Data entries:
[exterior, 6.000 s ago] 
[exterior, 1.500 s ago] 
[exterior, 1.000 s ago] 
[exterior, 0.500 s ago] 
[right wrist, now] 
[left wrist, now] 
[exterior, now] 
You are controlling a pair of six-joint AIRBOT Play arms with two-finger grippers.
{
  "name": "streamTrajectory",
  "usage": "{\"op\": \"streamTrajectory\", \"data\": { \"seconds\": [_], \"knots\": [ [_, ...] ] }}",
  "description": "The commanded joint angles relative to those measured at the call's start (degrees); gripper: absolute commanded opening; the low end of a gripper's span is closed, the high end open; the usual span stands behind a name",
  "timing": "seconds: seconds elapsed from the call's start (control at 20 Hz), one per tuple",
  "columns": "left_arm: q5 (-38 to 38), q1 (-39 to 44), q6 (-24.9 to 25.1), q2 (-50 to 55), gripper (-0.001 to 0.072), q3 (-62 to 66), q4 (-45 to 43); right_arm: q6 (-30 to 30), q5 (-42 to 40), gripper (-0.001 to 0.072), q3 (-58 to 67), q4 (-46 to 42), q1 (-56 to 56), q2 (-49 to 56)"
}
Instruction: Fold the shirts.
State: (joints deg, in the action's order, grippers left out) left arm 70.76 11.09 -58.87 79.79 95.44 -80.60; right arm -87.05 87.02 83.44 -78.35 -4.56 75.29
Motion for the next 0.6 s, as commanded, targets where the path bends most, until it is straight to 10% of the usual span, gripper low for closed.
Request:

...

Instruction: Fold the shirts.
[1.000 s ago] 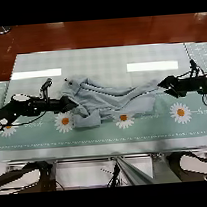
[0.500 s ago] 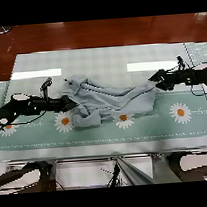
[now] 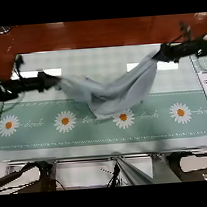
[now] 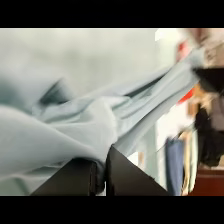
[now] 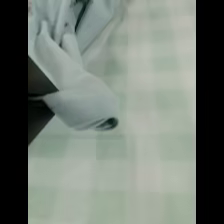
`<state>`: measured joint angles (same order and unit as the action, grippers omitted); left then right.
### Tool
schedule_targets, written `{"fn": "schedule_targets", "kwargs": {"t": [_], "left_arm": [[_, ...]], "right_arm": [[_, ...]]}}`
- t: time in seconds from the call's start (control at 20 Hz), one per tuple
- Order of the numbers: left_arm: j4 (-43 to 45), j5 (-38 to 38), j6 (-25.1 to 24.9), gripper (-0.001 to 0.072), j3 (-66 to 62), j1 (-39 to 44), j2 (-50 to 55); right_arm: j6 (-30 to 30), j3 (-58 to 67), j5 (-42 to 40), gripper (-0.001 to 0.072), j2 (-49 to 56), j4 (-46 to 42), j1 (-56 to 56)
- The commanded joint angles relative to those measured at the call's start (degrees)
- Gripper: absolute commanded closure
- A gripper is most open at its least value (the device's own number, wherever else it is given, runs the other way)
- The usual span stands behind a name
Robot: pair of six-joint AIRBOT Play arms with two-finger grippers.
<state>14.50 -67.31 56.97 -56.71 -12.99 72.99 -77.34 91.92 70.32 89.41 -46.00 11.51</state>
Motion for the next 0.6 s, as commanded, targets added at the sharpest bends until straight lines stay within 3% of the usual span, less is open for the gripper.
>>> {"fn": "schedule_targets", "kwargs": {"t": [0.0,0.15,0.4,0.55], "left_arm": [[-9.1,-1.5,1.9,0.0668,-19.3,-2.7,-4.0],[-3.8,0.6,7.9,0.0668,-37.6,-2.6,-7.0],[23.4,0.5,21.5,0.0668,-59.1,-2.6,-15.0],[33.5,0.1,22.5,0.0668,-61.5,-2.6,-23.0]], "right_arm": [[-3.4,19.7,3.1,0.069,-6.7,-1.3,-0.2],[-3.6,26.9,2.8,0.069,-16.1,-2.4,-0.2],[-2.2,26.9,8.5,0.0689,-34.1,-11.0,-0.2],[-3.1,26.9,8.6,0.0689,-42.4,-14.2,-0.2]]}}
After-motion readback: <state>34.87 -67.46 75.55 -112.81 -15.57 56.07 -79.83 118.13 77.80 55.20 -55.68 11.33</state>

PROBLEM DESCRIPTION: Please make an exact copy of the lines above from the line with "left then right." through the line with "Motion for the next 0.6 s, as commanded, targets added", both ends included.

ANSWER TO THE EXERCISE:
`<state>`: measured joint angles (same order and unit as the action, grippers omitted); left then right.
### Tool
schedule_targets, written `{"fn": "schedule_targets", "kwargs": {"t": [_], "left_arm": [[_, ...]], "right_arm": [[_, ...]]}}`
- t: time in seconds from the call's start (control at 20 Hz), one per tuple
- Order of the numbers: left_arm: j4 (-43 to 45), j5 (-38 to 38), j6 (-25.1 to 24.9), gripper (-0.001 to 0.072), j3 (-66 to 62), j1 (-39 to 44), j2 (-50 to 55); right_arm: j6 (-30 to 30), j3 (-58 to 67), j5 (-42 to 40), gripper (-0.001 to 0.072), j2 (-49 to 56), j4 (-46 to 42), j1 (-56 to 56)
- The commanded joint angles relative to those measured at the call's start (degrees)
- Gripper: absolute commanded closure
- A gripper is most open at its least value (the device's own number, wherever else it is given, runs the other way)
- The usual span stands behind a name
Robot: pair of six-joint AIRBOT Play arms with two-finger grippers.
<state>14.50 -67.31 56.97 -56.71 -12.99 72.99 -77.34 91.92 70.32 89.41 -46.00 11.51</state>
Motion for the next 0.6 s, as commanded, targets added at the sharpest bends until straight lines stay within 3% of the usual span, less is open for the gripper.

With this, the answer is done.